Goya y los toros. El Almería.es

22 Feb 2010

Vivimos en un país de atávica e irracional atadura a buena parte de sus tradiciones. Cuando peligra la permanencia de alguna de ellas, salen siempre a escena sus más fervorosos defensores. Argumentaciones insostenibles o el recurso del tópico fácil o la frase manida. Muchos prohombres de la política o el mundo académico, de juicio formado -se supone-, pronuncian disparates sin ser conscientes. El caso de los toros es el más grotesco de cuanto digo. No sólo se acude a las típicas justificaciones; el afán legitimador acaba por apropiarse -perversamente- la categoría cultural de ciertos creadores indiscutibles que representaron tauromaquias, manipulándola y falseándola.

La relación de Goya con la fiesta nacional es un terreno de tópicos que han pervivido inalterables, desde que se fabricara la imagen romántica del pintor con posterioridad a su muerte, hasta hoy. Como en el caso de sus supuestos amoríos con la duquesa de Alba, se ha creado una leyenda sin fundamento alguno. En el epistolario goyesco no existen referencias al asunto de la tauromaquia ni de su postura ante ella. Entre sus contemporáneos, que lo conocieron o cultivaron su amistad, tampoco hay observación alguna sobre la supuesta taurofilia goyesca. Tan sólo el testimonio de Moratín, desde el exilio, nos dice que el Goya anciano se jactaba de haber toreado en su juventud. Son sus primeros biógrafos románticos, Matheron y Carderera, los que acuñarán la imagen del fervoroso aficionado. Y dentro de su vasta obra, salvando los grabados, sólo pintó quince cuadros alusivos a los toros, incluyendo los retratos de los hermanos Romero o el de Costillares.
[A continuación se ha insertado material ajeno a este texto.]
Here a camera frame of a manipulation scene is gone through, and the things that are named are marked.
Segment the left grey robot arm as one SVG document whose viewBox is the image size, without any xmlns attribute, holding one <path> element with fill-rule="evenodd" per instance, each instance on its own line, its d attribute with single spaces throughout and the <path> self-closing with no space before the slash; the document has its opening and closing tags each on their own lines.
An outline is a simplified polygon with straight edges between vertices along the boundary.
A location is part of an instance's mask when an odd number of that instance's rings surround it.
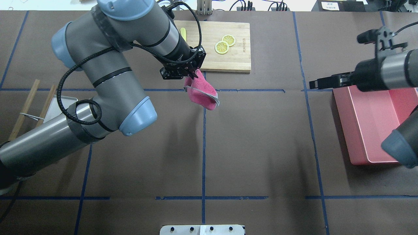
<svg viewBox="0 0 418 235">
<path fill-rule="evenodd" d="M 153 55 L 163 79 L 198 77 L 206 52 L 199 39 L 182 38 L 171 10 L 155 0 L 99 0 L 90 12 L 69 22 L 51 39 L 55 56 L 69 70 L 57 88 L 61 114 L 1 146 L 1 195 L 41 169 L 119 130 L 131 136 L 157 119 L 123 52 L 137 47 Z M 65 80 L 84 71 L 97 95 L 65 108 Z"/>
</svg>

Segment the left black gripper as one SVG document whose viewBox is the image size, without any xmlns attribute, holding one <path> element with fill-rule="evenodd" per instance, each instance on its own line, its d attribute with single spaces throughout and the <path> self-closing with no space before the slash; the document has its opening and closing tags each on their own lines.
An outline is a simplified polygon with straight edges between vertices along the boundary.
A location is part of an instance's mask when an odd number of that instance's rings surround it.
<svg viewBox="0 0 418 235">
<path fill-rule="evenodd" d="M 197 70 L 199 70 L 206 57 L 206 51 L 203 46 L 190 49 L 191 61 L 179 64 L 165 64 L 160 69 L 160 74 L 163 79 L 183 79 L 185 76 L 191 79 L 198 78 Z"/>
</svg>

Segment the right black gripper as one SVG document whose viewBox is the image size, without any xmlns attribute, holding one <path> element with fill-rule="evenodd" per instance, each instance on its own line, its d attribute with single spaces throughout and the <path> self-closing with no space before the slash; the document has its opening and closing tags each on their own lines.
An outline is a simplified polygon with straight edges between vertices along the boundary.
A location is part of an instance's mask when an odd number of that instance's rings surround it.
<svg viewBox="0 0 418 235">
<path fill-rule="evenodd" d="M 380 74 L 381 64 L 377 60 L 365 60 L 357 64 L 354 71 L 342 73 L 342 77 L 329 76 L 309 82 L 309 89 L 334 89 L 357 86 L 361 92 L 384 91 L 386 85 Z"/>
</svg>

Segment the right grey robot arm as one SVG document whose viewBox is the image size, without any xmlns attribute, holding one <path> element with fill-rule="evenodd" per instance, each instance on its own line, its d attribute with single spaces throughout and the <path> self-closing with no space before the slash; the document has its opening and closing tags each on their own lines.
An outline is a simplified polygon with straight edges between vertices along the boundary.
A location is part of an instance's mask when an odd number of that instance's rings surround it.
<svg viewBox="0 0 418 235">
<path fill-rule="evenodd" d="M 309 82 L 332 89 L 353 165 L 417 166 L 417 50 Z"/>
</svg>

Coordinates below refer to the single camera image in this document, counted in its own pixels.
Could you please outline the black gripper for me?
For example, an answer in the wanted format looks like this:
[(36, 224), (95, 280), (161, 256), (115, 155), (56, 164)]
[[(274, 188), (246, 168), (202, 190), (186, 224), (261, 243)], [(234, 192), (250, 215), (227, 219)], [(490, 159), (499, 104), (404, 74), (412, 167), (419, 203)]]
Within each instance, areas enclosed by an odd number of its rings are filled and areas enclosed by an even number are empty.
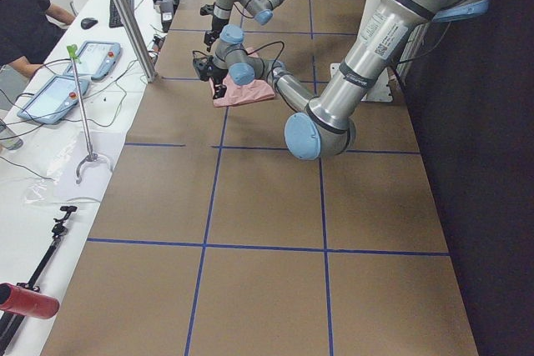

En la época de Goya, los toros eran -como ahora- motivo de controversia; salvo excepciones, los ilustrados eran detractores de la fiesta. Entre ellos, algunos tan cercanos al pintor como Jovellanos o Vargas Ponce, se manifestaron públicamente, con alegatos y disertaciones escritas, en abierta oposición a las corridas de toros. Carlos III las había prohibido rigurosamente, aunque esta norma no se cumplía en muchas poblaciones. Su hijo, Carlos IV, las autorizó nuevamente en 1791, pero con ciertas limitaciones. A partir de 1801 hubo un rosario de desgracias mortales, entre las que alcanzó mayor fama la muerte de Pepe-Illo. Ello motivó una segunda prohibición de la fiesta en 1805, hasta que volvió a ser autorizada por el rey intruso José Bonaparte.

La mejor forma de indagar en la postura goyesca ante la fiesta es la contemplación directa de las imágenes que sobre ella creó. En ese sentido, hay una evolución paralela a la del resto de su obra, motivada por el desengaño y la misantropía. Empieza siendo un cronista fotográfico en las hojalatas de 1793, sigue una visión cruenta en los grabados de 1816, y termina con una denuncia de la barbarie en las litografías del exilio.